Do modem para pegar extrato no banco, o que nunca aconteceu porque a linha estava sempre ocupada, até a internet foi um passo. Passando pelos acessos às jurássicas BBSs. E lá estava eu tentando descobrir o que fazer e para onde ir na grande rede. Não demorou para começar fazer minhas experiências.
Criei um site pessoal, com histórias reais, que levou um ano para receber 600 visitas. Descontente com esse desempenho, comecei a estudar na própria internet, lendo tudo o que encontrava sobre o assunto. Não estava preocupado com programação, pois não sou programador. Nem muito com design, embora seja arquiteto. A preocupação era aprender como ser encontrado na rede, como ser visto, como criar relacionamentos e ter grupos de trabalho.
Reformulei meu site pessoal, o www.stories.org.br, usando as técnicas que havia aprendido e as visitas dispararam. Hoje, ele tem em média mil páginas visitadas por dia. Por ser bilíngüe (inglês-português), recebe visitas de mais de 70 países, principalmente de pessoas que desejam praticar o idioma com os textos, que aparecem em duas colunas. Até hoje só achei um site parecido, em inglês-coreano.
Na metade de 1998, ia passando em frente da Widesoft quando resolvi parar para ver se tinham um estágio para meu filho, que estudava processamento de dados em um curso técnico. Não tinham. Mas estavam precisando de alguém que soubesse escrever bem, fosse comunicativo, entendesse de marketing e conhecesse a internet. Eu conhecia. E, no dia seguinte, estava contratado.
A Widesoft promovia palestras técnicas na época em que comecei a trabalhar. Os assuntos não eram muito atraentes, já que se buscava explicar aspectos técnicos da rede para pessoas que não tinham a mesma formação do pessoal de sistemas.
Na véspera de uma palestra, resolvemos fazer uma experiência. Um arquiteto iria falar sobre internet.

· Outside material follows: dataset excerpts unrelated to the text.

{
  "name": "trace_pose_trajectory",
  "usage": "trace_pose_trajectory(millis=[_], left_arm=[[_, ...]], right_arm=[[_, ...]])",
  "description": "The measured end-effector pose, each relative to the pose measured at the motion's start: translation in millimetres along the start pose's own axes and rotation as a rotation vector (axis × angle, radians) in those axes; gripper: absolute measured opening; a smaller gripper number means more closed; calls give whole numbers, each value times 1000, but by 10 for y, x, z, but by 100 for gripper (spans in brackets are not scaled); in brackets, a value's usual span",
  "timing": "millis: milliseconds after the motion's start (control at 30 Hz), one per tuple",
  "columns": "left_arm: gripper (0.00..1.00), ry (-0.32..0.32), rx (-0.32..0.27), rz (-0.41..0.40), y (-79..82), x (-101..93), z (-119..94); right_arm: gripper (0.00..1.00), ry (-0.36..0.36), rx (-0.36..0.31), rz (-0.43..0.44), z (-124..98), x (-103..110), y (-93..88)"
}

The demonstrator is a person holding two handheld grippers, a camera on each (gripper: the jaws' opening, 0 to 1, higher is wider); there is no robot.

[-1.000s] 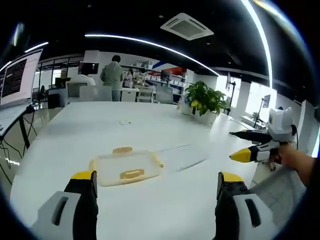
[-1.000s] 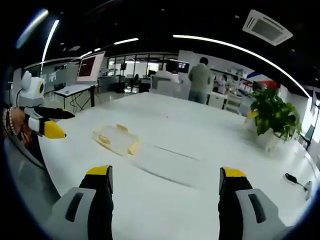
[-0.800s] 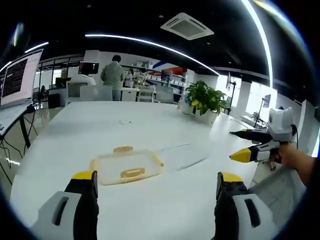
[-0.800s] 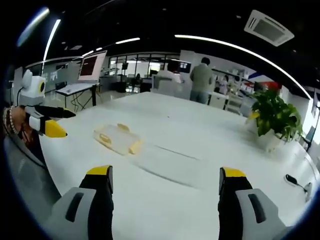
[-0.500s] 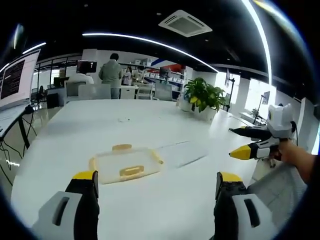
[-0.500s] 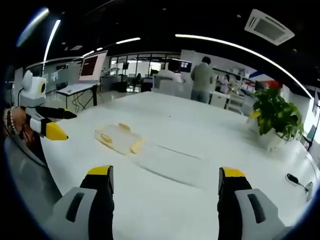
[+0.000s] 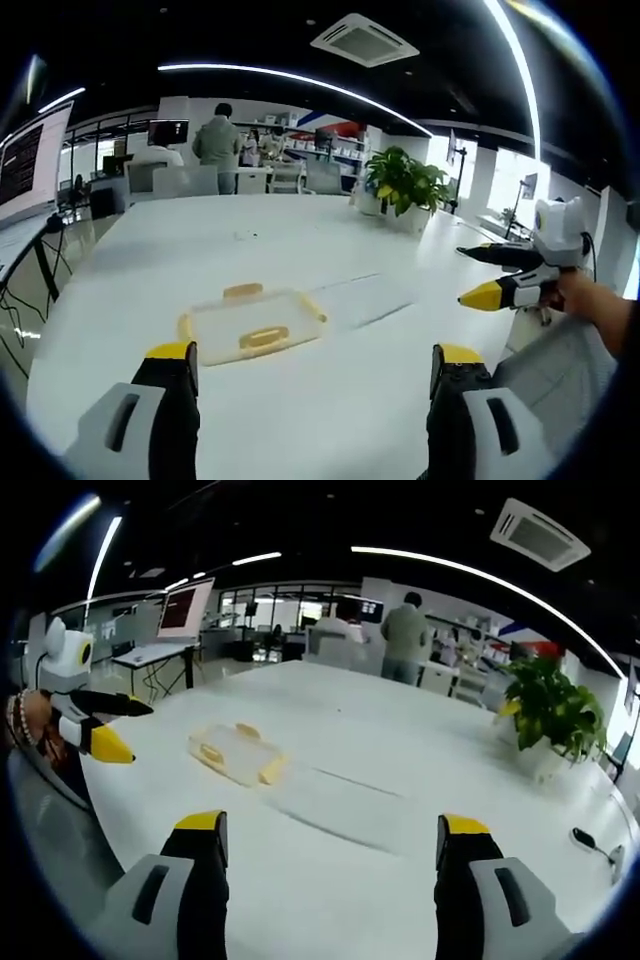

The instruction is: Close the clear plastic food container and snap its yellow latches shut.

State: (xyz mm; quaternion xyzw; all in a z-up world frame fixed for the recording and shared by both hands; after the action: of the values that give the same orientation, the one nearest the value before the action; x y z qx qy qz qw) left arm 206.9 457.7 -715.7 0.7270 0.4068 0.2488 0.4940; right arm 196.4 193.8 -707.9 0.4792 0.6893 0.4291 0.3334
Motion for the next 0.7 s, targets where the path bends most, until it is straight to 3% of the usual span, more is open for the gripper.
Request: trace_pose_trajectory(millis=[700], left_arm=[[94, 9, 1, -18, -10, 28, -19]], right_arm=[[84, 1, -5, 8, -10, -4, 7]])
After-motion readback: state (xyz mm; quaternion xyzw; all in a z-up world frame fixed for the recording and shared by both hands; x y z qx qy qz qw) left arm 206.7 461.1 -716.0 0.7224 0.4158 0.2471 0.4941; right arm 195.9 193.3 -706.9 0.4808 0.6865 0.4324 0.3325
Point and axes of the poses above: the point that each gripper's makers call its tool centre point, and the gripper's own axes: z roughly forward along the fingers, x roughly to its left, y roughly out of its top, the point moved 5 cm from there along -z, roughly backward along the fingers, and after that the axes turned 5 degrees about z, right-handed, at the moved point
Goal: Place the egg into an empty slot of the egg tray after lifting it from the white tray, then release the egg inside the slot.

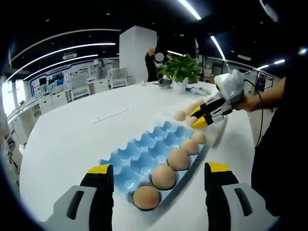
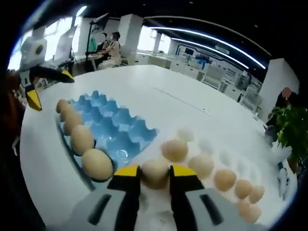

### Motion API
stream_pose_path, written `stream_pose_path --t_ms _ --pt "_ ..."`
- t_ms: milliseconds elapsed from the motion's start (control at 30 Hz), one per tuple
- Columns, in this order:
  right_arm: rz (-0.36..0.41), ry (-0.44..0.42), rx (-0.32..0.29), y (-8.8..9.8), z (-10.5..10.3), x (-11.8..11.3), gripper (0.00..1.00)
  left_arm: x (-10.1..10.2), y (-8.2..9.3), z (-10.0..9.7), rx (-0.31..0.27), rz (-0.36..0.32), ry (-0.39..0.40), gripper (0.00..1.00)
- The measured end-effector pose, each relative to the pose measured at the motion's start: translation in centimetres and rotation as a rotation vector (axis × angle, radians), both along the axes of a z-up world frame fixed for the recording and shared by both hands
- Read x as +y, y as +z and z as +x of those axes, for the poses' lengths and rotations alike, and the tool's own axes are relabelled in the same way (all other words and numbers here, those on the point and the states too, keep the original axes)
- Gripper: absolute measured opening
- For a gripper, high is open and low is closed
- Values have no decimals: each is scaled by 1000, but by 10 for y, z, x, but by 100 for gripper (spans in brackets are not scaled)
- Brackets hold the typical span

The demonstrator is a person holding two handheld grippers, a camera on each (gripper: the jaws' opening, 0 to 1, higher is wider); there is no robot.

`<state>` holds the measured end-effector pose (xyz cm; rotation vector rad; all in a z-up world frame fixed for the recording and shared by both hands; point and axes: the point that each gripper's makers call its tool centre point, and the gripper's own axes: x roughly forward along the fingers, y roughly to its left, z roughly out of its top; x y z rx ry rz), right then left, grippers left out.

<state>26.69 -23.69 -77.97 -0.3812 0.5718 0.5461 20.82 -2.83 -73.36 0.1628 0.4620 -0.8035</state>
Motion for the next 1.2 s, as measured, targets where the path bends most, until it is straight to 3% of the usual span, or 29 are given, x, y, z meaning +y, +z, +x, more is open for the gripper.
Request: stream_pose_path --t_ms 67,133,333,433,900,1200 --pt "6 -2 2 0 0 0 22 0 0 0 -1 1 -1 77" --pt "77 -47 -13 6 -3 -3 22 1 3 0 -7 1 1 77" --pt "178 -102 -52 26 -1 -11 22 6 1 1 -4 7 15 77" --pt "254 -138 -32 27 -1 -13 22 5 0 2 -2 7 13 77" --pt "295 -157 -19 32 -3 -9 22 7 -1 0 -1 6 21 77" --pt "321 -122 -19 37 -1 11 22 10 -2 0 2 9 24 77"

Virei a noite preparando a apresentação e no dia seguinte sucesso total. Era aquilo de que precisávamos. Alguém que traduzisse o internetês para os leigos.
Daí para os artigos foi um passo. Quase comecei a escrever artigos que matariam qualquer um de sono, quando descobri que as pessoas querem aprender e se entreter ao mesmo tempo. Foi a chave para começar a escrever sobre internet e negócios no estilo e crônicas. Hoje sou convidado para palestras e para escrever. Meus artigos já são publicados por mais de 70 sites, jornais e revistas. Meu boletim eletrônico semanal segue para 4,2 mil assinantes. Sou moderador de uma lista de discussão com mais de 600 participantes, todos profissionais envolvidos com negócios e internet.

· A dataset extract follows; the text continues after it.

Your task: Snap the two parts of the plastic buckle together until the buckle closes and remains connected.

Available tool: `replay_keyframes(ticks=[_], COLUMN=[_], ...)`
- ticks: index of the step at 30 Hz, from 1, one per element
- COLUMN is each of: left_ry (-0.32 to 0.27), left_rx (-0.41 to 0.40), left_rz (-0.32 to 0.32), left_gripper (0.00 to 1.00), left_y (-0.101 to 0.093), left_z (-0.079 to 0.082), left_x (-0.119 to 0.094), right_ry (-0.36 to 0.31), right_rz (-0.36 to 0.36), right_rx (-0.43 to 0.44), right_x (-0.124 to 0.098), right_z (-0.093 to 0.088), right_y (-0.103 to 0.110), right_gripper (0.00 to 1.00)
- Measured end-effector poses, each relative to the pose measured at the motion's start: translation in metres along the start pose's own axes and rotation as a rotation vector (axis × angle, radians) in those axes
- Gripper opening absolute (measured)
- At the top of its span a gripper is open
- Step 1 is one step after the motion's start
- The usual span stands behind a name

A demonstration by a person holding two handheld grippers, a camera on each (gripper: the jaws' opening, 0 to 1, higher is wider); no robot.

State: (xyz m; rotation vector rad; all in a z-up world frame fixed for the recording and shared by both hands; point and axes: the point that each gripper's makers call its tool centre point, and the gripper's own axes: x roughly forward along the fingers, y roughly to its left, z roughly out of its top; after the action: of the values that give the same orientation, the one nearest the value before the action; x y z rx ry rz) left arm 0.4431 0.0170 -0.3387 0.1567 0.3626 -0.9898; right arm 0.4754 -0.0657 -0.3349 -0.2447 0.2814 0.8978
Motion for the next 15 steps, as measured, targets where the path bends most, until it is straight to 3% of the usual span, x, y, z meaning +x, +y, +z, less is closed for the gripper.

Todo esse trabalho tem tido dois objetos. Um, evidentemente, é institucional, para promover o nome da Widesoft e divulgar seus produtos e serviços de e-business. Outro é o mesmo que nos leva a promover seminários mensalmente em nosso auditório, convidando profissionais de diversas áreas. É fazer da Widesoft um centro de disseminação de conhecimento em negócios e internet.
O site www.widesoft.com.br acabou virando uma revista de negócios, com colaboradores de diversas áreas publicando seus artigos e disseminando seu conhecimento. Bons negócios têm sido fechados por esses colaboradores, graças à visibilidade que obtiveram no site e à competência e à bagagem que obviamente eles carregam.
Esses relacionamentos de negócios levaram-nos a trabalhar em um projeto que logo estará sendo colocado no ar. Trata-se do site www.widebiz.com.br, dirigido a profissionais que queiram aprender, ensinar, divulgar e se relacionar com outros profissionais e empresas.
Esse trabalho todo tem demonstrado o poder da internet e dos relacionamentos criados pela rede. Hoje, recebo e-mails de profissionais agradecendo a divulgação que a WideBiz deu a seus nomes e trabalhos. Alguns chegam a afirmar que boa parte de seu faturamento atual é decorrente dos contatos e negócios fechados através da WideBiz. Por outro lado, a Widesoft também pôde ter seu nome mais divulgado e hoje já conta com grandes clientes no Brasil e no exterior. Tudo isso não teria sido possível sem essa ferramenta fantástica que é a internet.